This seems to be an important part of the whole Anakin story. Yoda goes on and on about how this fear will take him to hate and suffering. I suppose this is the seed that will turn him into Darth Vader. But I never see what there is to fear. I never feel it. Perhaps if I had the force I would have, but for those of us whose midi-chlorian count doesn’t even register, we had to simply believe the idea of it.

Again and again Lucas tells us about a feeling, but doesn’t provide us the situations that would evoke our fellow feelings.

vader versus maul

Lucas failed in the same way with Darth Maul. An antagonist is someone we should fear and hate. At least that’s how we’ve felt in previous Star Wars movies. We feared and hated Vader. But I did not fear and hate Maul, not very much.

Why?

I think it’s because Maul wasn’t much more than an idea of evil.

In Star Wars, Vader talks, he strangles an enemy commander, chokes a fellow general, tortures a princess, blows up a planet full of innocent people, kills good old Ben Kenobi, and wastes half of the attack force. Vader provides us plenty of situations to judge his character and let us see him as more than an image. He’s a bad guy because he does a LOT of bad things. Sure he looks and sounds evil and cold in his suit, but that isn’t what’s important. Vader SHOWS us he’s evil.

Maul, on the other hand, doesn’t provide us with anything but a few visual impressions. He doesn’t talk. He doesn’t choke anyone. He doesn’t sexually harass his secretary. He’s barely on stage. In the end he fights like a dream, full of grace and beauty. He paces for a moment like a tiger in a cage. Then he’s gone.

We never had any strong basis to hate or fear him. I figure he’d dust Darth Vader in a Sith duel. But as an antagonist, he’s nothing compared to Vader. He never exhibited injustice because we never knew his motives. He was only a graceful and cool threat.

Seven What if’s

It’s one thing to point out what went wrong with Phantom Menace. It’s quite another to suggest ways Lucas could have changed things to produce more sympathetic wahoo.
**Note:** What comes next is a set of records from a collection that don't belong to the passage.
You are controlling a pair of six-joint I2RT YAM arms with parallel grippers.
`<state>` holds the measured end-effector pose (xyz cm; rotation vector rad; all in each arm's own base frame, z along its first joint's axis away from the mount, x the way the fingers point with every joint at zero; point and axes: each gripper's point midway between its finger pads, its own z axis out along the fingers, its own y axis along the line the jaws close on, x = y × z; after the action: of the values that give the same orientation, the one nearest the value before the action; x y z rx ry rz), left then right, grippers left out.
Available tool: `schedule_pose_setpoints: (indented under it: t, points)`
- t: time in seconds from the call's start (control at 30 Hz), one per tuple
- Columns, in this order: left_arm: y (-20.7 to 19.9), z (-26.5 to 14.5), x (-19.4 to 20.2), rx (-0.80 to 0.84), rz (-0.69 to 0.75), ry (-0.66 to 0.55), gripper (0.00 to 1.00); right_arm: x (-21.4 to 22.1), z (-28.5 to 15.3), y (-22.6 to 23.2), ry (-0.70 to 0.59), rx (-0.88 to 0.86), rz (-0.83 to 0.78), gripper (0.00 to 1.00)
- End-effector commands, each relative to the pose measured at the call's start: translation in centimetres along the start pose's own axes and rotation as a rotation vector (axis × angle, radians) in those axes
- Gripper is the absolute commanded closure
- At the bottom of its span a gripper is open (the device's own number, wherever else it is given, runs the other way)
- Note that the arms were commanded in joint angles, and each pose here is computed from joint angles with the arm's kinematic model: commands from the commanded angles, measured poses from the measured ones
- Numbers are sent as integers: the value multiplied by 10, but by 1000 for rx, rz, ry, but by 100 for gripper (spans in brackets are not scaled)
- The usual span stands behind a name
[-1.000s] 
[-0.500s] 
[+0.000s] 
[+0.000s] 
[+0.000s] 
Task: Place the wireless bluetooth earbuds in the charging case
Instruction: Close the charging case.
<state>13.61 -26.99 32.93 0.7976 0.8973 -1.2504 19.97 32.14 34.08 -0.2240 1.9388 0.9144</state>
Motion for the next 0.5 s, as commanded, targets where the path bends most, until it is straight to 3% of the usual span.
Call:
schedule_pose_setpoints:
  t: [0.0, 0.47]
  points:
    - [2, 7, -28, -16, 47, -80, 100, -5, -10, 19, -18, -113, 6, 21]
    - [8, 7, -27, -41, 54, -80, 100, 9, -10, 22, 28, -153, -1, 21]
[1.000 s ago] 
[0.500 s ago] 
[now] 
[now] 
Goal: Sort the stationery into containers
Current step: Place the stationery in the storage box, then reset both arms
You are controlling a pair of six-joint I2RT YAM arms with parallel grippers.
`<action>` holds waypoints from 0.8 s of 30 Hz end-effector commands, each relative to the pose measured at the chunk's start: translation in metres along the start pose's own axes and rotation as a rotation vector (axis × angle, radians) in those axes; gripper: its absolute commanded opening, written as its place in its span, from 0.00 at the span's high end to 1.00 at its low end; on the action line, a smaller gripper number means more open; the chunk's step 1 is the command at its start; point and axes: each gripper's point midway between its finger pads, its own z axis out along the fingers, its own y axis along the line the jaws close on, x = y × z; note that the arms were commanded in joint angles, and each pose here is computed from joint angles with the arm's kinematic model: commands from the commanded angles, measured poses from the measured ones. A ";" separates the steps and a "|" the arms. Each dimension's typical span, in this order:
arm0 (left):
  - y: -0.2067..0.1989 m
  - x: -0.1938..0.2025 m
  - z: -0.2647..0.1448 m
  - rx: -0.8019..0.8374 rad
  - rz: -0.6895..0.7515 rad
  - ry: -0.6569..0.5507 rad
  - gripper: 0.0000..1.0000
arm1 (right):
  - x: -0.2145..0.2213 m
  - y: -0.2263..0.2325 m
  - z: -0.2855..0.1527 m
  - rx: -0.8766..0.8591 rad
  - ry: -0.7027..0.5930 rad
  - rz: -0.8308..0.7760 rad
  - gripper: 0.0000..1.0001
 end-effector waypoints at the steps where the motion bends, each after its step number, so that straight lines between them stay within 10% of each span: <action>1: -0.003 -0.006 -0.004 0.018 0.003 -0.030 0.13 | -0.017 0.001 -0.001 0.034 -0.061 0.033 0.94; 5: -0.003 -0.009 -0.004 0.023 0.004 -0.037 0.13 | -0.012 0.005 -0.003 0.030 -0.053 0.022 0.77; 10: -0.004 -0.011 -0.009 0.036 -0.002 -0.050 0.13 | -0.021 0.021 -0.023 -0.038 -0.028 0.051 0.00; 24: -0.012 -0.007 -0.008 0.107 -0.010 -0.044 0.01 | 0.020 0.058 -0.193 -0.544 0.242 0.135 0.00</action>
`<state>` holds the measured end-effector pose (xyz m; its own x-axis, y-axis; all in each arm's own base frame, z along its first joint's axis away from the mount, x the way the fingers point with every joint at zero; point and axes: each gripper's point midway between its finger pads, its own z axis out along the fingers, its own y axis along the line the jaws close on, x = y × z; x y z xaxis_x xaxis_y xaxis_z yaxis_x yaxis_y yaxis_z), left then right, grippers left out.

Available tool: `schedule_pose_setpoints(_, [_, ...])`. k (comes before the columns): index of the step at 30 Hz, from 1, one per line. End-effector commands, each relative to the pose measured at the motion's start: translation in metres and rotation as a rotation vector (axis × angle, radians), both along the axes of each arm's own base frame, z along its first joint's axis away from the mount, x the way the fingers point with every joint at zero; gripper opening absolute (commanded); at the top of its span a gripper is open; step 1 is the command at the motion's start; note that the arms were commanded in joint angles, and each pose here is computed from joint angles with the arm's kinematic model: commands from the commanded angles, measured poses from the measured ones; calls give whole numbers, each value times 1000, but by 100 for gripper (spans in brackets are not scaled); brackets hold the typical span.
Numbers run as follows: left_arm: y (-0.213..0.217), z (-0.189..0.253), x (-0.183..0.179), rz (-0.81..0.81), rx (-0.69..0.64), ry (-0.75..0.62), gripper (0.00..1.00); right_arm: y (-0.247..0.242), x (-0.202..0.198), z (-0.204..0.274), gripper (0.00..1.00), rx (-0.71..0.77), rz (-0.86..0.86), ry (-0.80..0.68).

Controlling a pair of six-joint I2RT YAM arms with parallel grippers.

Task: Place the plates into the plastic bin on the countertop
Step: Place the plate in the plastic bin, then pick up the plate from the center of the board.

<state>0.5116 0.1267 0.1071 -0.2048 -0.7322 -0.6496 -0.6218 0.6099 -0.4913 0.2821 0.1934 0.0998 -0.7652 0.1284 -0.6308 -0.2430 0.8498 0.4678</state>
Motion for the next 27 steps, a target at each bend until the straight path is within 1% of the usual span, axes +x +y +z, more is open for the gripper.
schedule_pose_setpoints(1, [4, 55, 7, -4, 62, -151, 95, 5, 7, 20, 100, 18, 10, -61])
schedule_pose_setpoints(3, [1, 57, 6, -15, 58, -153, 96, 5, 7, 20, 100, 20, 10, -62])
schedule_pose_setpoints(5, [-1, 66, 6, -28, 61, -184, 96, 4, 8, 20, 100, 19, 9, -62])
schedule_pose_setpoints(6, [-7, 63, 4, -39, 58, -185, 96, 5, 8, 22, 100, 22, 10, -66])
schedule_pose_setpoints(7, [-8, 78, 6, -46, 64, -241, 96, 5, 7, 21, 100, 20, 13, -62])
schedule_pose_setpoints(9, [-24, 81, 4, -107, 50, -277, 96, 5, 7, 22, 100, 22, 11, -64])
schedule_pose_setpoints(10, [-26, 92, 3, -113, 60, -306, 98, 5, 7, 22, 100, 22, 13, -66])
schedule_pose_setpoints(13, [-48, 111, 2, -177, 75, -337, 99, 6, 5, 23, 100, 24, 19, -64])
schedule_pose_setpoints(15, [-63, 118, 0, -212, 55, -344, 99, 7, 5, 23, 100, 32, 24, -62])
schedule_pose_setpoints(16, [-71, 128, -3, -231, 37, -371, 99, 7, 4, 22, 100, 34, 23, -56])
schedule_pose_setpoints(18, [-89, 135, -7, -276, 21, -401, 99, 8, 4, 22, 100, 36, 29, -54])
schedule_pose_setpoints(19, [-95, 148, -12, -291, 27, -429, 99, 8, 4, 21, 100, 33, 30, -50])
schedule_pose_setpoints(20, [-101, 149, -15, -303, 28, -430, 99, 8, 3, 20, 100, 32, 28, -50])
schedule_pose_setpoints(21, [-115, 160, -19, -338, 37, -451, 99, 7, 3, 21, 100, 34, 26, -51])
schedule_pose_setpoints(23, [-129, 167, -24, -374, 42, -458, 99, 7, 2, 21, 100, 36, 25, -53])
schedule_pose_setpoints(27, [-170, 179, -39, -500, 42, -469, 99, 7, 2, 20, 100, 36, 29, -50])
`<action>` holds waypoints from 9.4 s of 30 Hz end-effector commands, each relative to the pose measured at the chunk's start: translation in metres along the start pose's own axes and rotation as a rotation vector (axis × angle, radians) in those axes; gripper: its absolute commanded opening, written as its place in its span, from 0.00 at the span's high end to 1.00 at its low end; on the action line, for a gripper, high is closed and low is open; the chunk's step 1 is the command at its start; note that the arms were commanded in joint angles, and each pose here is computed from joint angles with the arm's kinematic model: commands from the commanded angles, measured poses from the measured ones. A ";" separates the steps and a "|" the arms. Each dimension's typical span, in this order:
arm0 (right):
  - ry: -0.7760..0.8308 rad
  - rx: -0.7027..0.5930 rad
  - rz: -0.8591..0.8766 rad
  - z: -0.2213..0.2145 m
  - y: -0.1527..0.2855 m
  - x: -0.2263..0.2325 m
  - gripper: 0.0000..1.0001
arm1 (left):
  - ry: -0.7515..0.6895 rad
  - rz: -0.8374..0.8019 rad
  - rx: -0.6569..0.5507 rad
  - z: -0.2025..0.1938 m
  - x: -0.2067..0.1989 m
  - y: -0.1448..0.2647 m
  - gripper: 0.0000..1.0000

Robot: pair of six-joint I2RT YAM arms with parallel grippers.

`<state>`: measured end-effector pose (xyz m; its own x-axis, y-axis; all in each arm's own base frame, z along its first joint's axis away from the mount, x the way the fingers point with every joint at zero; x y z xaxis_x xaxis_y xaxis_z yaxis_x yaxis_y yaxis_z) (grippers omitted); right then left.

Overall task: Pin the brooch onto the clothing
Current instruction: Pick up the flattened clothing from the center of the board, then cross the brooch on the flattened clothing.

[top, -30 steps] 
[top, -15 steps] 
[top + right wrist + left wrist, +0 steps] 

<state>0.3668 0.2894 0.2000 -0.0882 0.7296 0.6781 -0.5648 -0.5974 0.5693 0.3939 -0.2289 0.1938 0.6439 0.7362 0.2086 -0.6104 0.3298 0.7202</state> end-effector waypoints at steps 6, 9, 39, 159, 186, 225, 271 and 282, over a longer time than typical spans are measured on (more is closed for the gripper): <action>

I shared my thoughts on wahoo with a friend of mine named Jason Smith, and he came up with a number of plot changes I feel would have produced more wahoo in me. I borrowed some of his ideas and I added a few of my own. I’ve listed what I felt were the seven best ideas below. When reading these, remember all the cool stuff created for Phantom Menace, then imagine what you would have felt if Lucas had made one or more of the following changes:

 

  1. Instead of Anakin wanting to be a Jedi (Yipee!), Anakin is forced to leave. Qui-Gon wants to kill him because the dark side knows about the boy. The Jedi won’t train him. They can’t let the Sith get him--he poses such a huge danger. But Obi-Wan wants to train him. Obi-Wan buys the boy against his mother's will and takes him.
  2. Instead of Anakin having a cozy home, droids to work on, and a fairly nice master, Anakin is beaten by other slaves, or gangs, or tormented by some bad Lucas ghoolie (maybe show us how Sebulba tried to kill him in other pod races).
  3. Instead of Anakin coming to the attention of the bad guys only at the end, Anakin is befriended or rescued by Darth Maul from a dangerous situation (the ghoolie or the gangs that torment Anakin). Darth Maul tests his blood and decides he wants the boy as HIS apprentice.
  4. Instead of Darth Maul showing up only for the last sequence, Darth Maul is with the viceroy in the beginning. He almost kills Qui-Gon and Obi-Wan. They escape, but he’s hot on their tail. The Jedi have to sneak around Mos Eisely.
  5. Instead of having a ho-hum mother, Anakin has a mother who fights for him. Defends him against a gang and brings the wrath of the community on Watto. He is about to punish her brutally, but Anakin tells him he won’t race for him if he does, so Watto relents. But when Anakin leaves there’s nothing to stop Watto from tormenting his mother.
  6. Instead of Jar Jar Binks functioning only as a sideshow idiot, Jar Jar’s story begins when he’s thrown out of the Gungan spy organization--he bumbled too many times. He hooks up with the Jedi. Volunteers to "help." Provides us with all the sight gags as he tries to sneak and fails. In the end, he succeeds in proving himself on the battlefield. He sneaks behind enemy lines, gets into a tank, blasts the droids, and then wreaks havoc among the droid troops. His heroism draws much of the droid army after him and lets many of his compadres escape.
  7. Instead of ACCIDENTALLY blowing up the droid command, Anakin rides co-pilot with Obi-Wan. He rides with Obi-Wan to keep him safe from Maul and Qui-Gon. Then Anakin plays a crucial role in helping Obi-Wan blow the droid command up.

 

Perhaps some of these didn’t wahoo you. That’s fine. I’m sure you could have thought up others that would. The point was to show that many things could have been done to allow us to feel the wahoo. Lucas could have come up with ideas similar to or better than these.

Ill Winds A-Blowing

In Which We Discuss A Sequence That Was Improved For The Worst

Was this a one-time slip? Was this simply a situation where Lucas laid a teradactyl of an egg with Phantom Menace, but will go on to write and produce better movies later? Lucas did provide lots of wonder. But wonder doesn’t satisfy. Wonder is the ketchup and mustard. sympathetic wahoo and curiosity are the beef patty.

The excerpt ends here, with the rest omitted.